Madrid y los Países Catalanes

Este fin de semana leí un artículo de Luis Racionero en La Vanguardia que ilustraba bien la fuerza que todavía tienen los discursos tontorrones sobre el Estado español y el conflicto entre Madrid y Barcelona. Racionero, que hace años, antes de ser director de la Biblioteca Nacional de España, había publicado libros de interés, se despachaba contra el centralismo de Madrid con una visceralidad y unos argumentos que parecían sacados de la cómoda del bisabuelo.

Como si fuera Mañé i Flaquer, un periodista del siglo XIX domesticado por el exilio y la censura, Racionero recordaba que Madrid fue idea del «neurótico Felipe II» y se lamentaba de que la monarquía hispánica no hubiera decidido poner la capital «en Barcelona, Sevilla o Lisboa». El escritor denunciaba que el centralismo español «es una aberración» y recordaba que la mayor parte de la riqueza del Estado «se produce en la costa Mediterránea.»

El artículo reivindicaba una supuesta «España periférica» citando un pasaje del epistolario entre Unamuno y Ganivet, como si mientras tanto no hubiera habido dos dictaduras y una democracia pervertida por la tensión histórica entre España y Catalunya. Parece mentira que después de tantos siglos y desgracias todavía cueste entender que el sistema de humillaciones que mantiene la unidad del Estado no tiene nada gratuito.
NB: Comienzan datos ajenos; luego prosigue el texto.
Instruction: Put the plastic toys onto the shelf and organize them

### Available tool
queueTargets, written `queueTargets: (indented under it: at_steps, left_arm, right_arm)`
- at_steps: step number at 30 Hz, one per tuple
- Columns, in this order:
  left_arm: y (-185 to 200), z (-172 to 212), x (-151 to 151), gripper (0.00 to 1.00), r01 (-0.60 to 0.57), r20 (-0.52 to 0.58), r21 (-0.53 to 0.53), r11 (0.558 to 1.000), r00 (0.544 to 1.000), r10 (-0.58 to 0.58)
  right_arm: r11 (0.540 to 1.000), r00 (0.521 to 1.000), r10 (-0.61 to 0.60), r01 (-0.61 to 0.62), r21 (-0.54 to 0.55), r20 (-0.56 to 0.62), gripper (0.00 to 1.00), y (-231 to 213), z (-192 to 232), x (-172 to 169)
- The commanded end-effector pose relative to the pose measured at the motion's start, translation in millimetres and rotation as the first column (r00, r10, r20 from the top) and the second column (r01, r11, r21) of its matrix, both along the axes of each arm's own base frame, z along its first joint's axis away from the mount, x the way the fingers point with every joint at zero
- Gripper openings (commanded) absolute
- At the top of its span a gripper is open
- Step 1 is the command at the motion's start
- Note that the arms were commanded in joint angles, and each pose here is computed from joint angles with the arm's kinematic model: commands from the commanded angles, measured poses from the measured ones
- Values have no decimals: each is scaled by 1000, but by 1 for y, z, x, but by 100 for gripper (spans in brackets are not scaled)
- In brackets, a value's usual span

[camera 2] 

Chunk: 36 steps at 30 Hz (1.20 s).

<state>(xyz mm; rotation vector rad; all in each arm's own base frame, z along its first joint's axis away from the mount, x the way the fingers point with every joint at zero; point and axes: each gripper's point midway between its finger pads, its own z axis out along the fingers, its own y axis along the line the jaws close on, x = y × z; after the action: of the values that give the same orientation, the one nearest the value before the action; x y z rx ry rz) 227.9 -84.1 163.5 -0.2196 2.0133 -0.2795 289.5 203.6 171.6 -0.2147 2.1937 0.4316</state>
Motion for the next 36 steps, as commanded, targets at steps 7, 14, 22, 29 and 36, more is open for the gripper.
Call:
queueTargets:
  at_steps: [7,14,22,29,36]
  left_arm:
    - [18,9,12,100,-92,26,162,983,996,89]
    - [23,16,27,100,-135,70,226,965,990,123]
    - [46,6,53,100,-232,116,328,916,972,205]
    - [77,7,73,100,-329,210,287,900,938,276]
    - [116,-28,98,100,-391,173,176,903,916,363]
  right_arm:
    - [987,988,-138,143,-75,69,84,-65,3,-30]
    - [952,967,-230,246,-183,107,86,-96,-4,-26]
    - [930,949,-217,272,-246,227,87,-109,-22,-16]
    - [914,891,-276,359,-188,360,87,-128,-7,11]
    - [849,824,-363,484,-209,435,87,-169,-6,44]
Mientras Catalunya no sea un Estado independiente, Madrid no tendrá incentivos para desmontar el sistema de relaciones que le ha permitido mantener la hegemonía peninsular durante cuatro siglos. Al contrario de lo que Germà Bel defendía en su famoso libro España capital París, el centralismo madrileño es ahora más natural que nunca, en un mundo que regala cada vez más poder político en las ciudades y a la vida urbana.

La legitimidad que Racionero cree que Madrid ganaría si diera cuerda a la España periférica, que dice él, a la larga significaría la destrucción de la capital del Estado. Por eso no ha habido manera de articular la península sobre bases democráticas o de eficiencia económica. Y también por eso cada vez que la libertad da fuerza a Barcelona, los discursos sobre la unidad de España se colapsan.

Si la burocracia española impulsara las conexiones de Barcelona con el País Vasco, Valencia y Lisboa, en pocos años Madrid se convertiría en una especie de Brasilia. La red ferroviaria radial que tanto se ridiculiza tiene todo el sentido del mundo si Madrid quiere proteger su fuerza de mando ante las tendencias centrifugadoras de la geografía estatal.

Barcelona y Madrid no tienen la misma relación que Washington y Nueva en York, porque no pertenecen al mismo país. En el siglo XIX y XX, la independencia de Catalunya habría aislado la capital española de los circuitos comerciales, y es lógico que Castilla se opusiera a ella con uñas y dientes. Ahora, con la globalización y la articulación del espacio europeo, Madrid sólo se juega perder unos privilegios que obligarían la ciudad a intensificar las dinámicas creativas para no quedar descolgada de la carrera global.

Ahora que la independencia no tiene los costes de otras épocas, da un poco de grima ver cómo el unionismo busca disfraces nuevos a problemas viejos. Después de años de destrucción del eje mediterráneo amparada por los partidos españoles y por la misma Constitución, parece que el unionismo trata de dar aire a la vida económica y cultural del País Valenciano para disolver el independentismo en una especie de pancatalanismo autonomista y de izquierdas.

El llamado eje mediterráneo que reivindicaba Racionero no deja de ser un eufemismo para designar la articulación de los Países Catalanes que el Estado se ha dedicado a dinamitar sistemáticamente desde hace más de cuatro siglos. Si Catalunya se independiza arrastrará Valencia y Mallorca a su órbita, y Madrid y las ciudades castellanas deberán espabilarse. Si no, el mediterráneo volverá a pagar el precio de la crisis europea como ya lo ha pagado desde el siglo XVIII con cada descalabro continental.